Started by bayonetbrant, March 08, 2013, 01:29:47 PM

Previous topic - Next topic

0 Members and 1 Guest are viewing this topic.

bayonetbrant

I got this by email at work today.  Might be useful to someone out there

QuoteHi folks, if this isn't a new trick, I apologize for spamming you.  It's new to me so I figured I'd share.  Dreading the thought of cleaning up a set of Word-exported HTML by hand, I thought about using jQuery to do a lot of the dirty work for me.  It works pretty well!

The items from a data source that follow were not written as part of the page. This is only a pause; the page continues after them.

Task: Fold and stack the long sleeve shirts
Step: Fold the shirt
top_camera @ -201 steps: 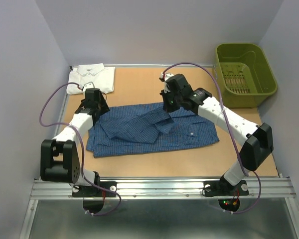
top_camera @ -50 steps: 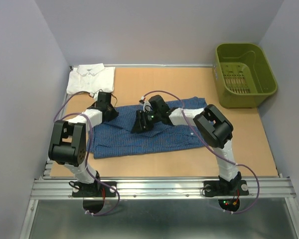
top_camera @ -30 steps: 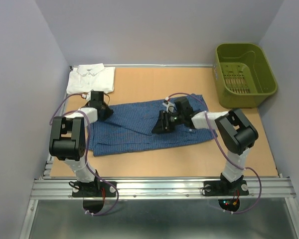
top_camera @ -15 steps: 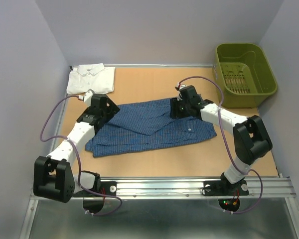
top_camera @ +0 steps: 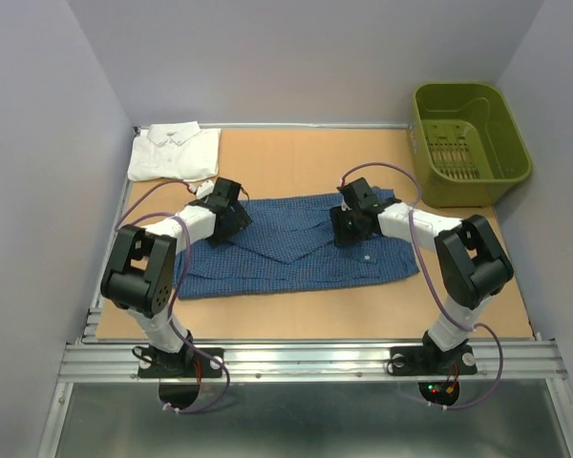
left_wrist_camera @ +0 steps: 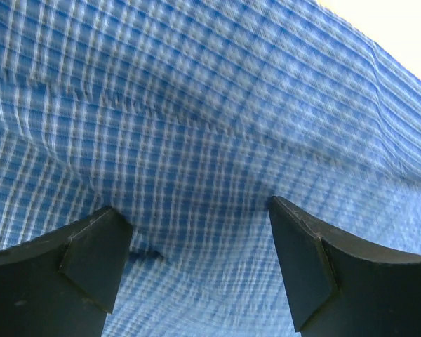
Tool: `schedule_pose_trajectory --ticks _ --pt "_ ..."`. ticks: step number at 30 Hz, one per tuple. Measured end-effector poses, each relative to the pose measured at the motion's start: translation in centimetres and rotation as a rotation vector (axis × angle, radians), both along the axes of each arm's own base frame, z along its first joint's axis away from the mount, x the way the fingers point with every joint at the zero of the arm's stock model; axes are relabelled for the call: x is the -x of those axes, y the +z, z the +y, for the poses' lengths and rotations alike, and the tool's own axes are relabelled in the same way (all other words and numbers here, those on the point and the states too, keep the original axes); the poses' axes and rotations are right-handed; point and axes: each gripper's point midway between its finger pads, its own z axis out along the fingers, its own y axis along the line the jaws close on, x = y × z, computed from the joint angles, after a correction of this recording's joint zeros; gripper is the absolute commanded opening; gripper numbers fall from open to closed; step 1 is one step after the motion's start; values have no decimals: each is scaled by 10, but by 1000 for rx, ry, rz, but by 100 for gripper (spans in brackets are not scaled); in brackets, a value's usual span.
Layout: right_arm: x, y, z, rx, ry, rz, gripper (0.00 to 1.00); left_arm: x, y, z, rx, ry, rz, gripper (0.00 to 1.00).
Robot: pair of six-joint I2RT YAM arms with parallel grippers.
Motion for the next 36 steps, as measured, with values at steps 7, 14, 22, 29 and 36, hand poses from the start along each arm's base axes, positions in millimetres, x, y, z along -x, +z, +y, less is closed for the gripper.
schedule_pose_trajectory --ticks 7,14,22,29,36 --pt "68 -2 8 -19 60 125 59 -50 -1 -19 -68 -113 -13 88" --pt "149 1 36 -66 194 287 59 -99 3 -82 -139 -328 -70 89" --pt "181 14 54 -99 283 352 60 -154 29 -178 -184 -554 -234 92" --pt "146 73 63 -145 272 129 61 -133 55 -159 -221 -454 -241 92" --pt "112 96 41 -71 166 -45 49 -81 88 -77 -161 -187 -200 85"
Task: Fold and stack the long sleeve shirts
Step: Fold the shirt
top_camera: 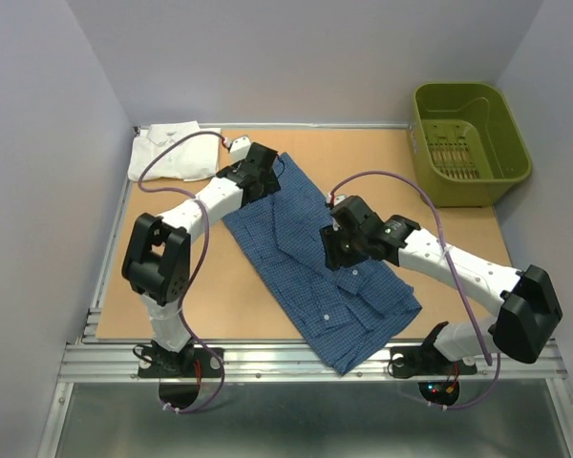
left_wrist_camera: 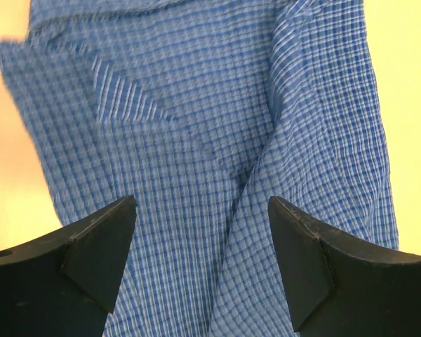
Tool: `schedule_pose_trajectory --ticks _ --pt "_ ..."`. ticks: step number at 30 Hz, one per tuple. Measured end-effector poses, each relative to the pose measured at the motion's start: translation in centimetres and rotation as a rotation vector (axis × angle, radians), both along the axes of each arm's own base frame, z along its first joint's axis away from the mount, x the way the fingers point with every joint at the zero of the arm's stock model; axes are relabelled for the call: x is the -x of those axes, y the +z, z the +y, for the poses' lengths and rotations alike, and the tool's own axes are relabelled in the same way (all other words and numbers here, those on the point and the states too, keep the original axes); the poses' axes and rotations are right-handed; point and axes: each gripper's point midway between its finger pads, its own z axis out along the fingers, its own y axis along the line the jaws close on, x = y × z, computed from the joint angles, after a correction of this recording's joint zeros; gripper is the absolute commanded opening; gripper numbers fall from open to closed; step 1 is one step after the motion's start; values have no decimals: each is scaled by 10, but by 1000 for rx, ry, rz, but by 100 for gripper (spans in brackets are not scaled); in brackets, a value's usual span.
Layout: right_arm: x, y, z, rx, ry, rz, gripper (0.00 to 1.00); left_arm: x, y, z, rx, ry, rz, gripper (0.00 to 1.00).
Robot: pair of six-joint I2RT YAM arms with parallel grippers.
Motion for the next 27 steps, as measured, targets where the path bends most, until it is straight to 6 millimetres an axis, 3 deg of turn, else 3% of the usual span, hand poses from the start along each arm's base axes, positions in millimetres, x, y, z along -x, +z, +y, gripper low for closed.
schedule_pose_trajectory --ticks 3,6,12,14,18,23,27 --pt "-12 -6 -13 38 -53 -9 39 23 -11 -1 44 8 37 85" --pt "-22 -17 -24 73 -98 3 38 37 -37 -16 61 -22 103 85" --pt "-13 -57 -37 135 -113 85 38 38 -78 -33 44 -57 176 84" --pt "-4 -74 -40 157 -106 137 38 32 -89 -35 20 -60 191 84" --pt "7 -91 -40 165 -100 202 39 5 -87 -48 24 -70 161 83" --pt "9 -102 -27 121 -96 250 41 -35 -85 -63 5 -82 120 83" --pt "0 -101 -7 56 -116 265 43 -68 -84 -70 -18 -102 77 84"
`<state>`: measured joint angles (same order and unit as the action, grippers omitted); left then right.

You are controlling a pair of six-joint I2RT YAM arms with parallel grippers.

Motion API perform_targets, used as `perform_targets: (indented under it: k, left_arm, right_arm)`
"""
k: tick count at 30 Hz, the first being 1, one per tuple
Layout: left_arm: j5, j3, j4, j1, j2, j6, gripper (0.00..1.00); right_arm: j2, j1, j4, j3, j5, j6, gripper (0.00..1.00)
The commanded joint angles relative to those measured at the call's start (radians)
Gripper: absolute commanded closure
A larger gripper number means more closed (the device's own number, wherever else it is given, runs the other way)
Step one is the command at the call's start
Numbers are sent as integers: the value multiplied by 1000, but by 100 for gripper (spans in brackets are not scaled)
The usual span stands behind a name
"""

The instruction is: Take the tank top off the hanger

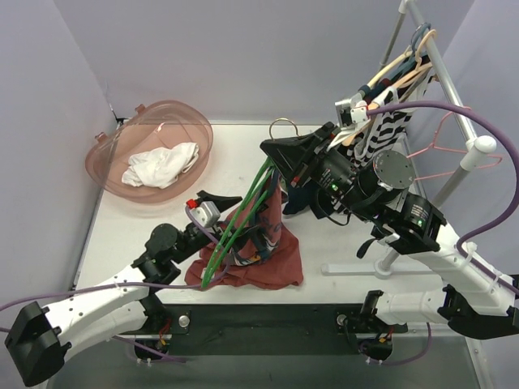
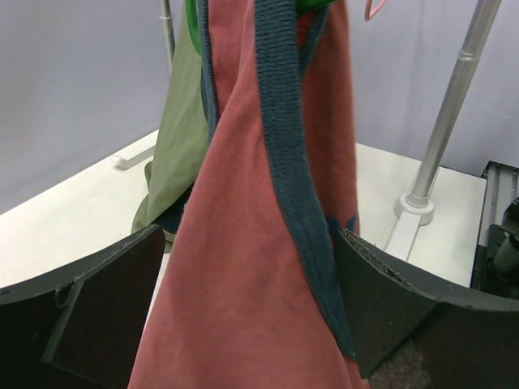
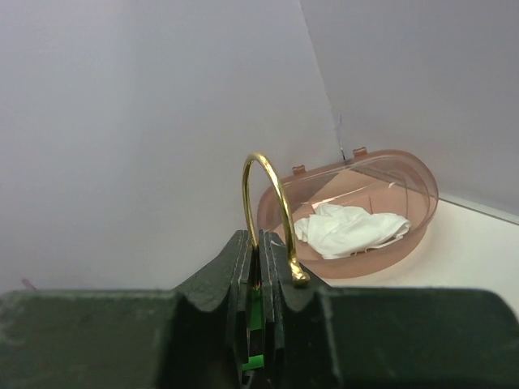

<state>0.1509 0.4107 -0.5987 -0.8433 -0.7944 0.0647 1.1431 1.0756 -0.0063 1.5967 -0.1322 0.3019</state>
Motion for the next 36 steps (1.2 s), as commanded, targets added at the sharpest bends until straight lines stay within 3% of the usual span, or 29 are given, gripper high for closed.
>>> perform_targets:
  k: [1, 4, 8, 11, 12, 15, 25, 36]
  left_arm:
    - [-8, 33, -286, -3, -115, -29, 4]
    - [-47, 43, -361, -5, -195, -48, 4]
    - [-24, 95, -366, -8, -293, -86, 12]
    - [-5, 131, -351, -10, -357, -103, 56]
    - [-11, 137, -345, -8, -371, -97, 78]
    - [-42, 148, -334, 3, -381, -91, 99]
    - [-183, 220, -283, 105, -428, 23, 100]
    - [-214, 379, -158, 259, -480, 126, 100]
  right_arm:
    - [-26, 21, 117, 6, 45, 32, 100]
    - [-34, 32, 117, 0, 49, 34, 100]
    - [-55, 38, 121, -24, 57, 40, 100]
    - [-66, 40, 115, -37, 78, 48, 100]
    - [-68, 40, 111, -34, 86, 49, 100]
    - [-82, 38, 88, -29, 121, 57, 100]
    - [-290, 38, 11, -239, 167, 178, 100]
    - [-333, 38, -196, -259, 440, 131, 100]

Get yourself a copy of jQuery (below I'm using jquery-1.8.3.min.js) , drop it in the folder with the HTML source you'd like to clean, and add this to the HEAD of the HTML file(s) you exported from Word:

<script type="text/javascript" src="jquery-1.8.3.min.js" ></script>
<script type="text/javascript">
$().ready( function() {
      $('*').removeAttr("style").removeAttr("class").removeAttr("vlink").removeAttr("lang").removeAttr("link");
      $('style,script').remove();
      while ( $('span').length > 0 ) { $('span').each( function () { var h = $(this).html(); $(this).replaceWith( h ); } ); }
      var bdy = $('html').html();
      $('body').html("").append('<form><textarea style="width: 100%; height: 100%"></textarea></form>');
      $('textarea').val( bdy );
} );
</script>


When you load the document(s) in your browser (try Chrome, it makes for better output than IE does, and doesn't squawk about local javascript), you should see a textarea containing the cleaned-up HTML.  A _much_ easier starting point for manual cleanup than before!  The above script will strip any style/class/lang/vlink/link attributes, remove any style tags, spans and the clean-up javascript itself from the resulting source.  As always, your mileage may vary depending on just how messy the HTML coming out of Word happens to be, but it's pretty easy to add/change what the script will clean up if you're familiar with jQuery/CSS selectors. For example, the version below adds some additional cleaning for the align attribute and paragraphs containing a single &nbsp; character.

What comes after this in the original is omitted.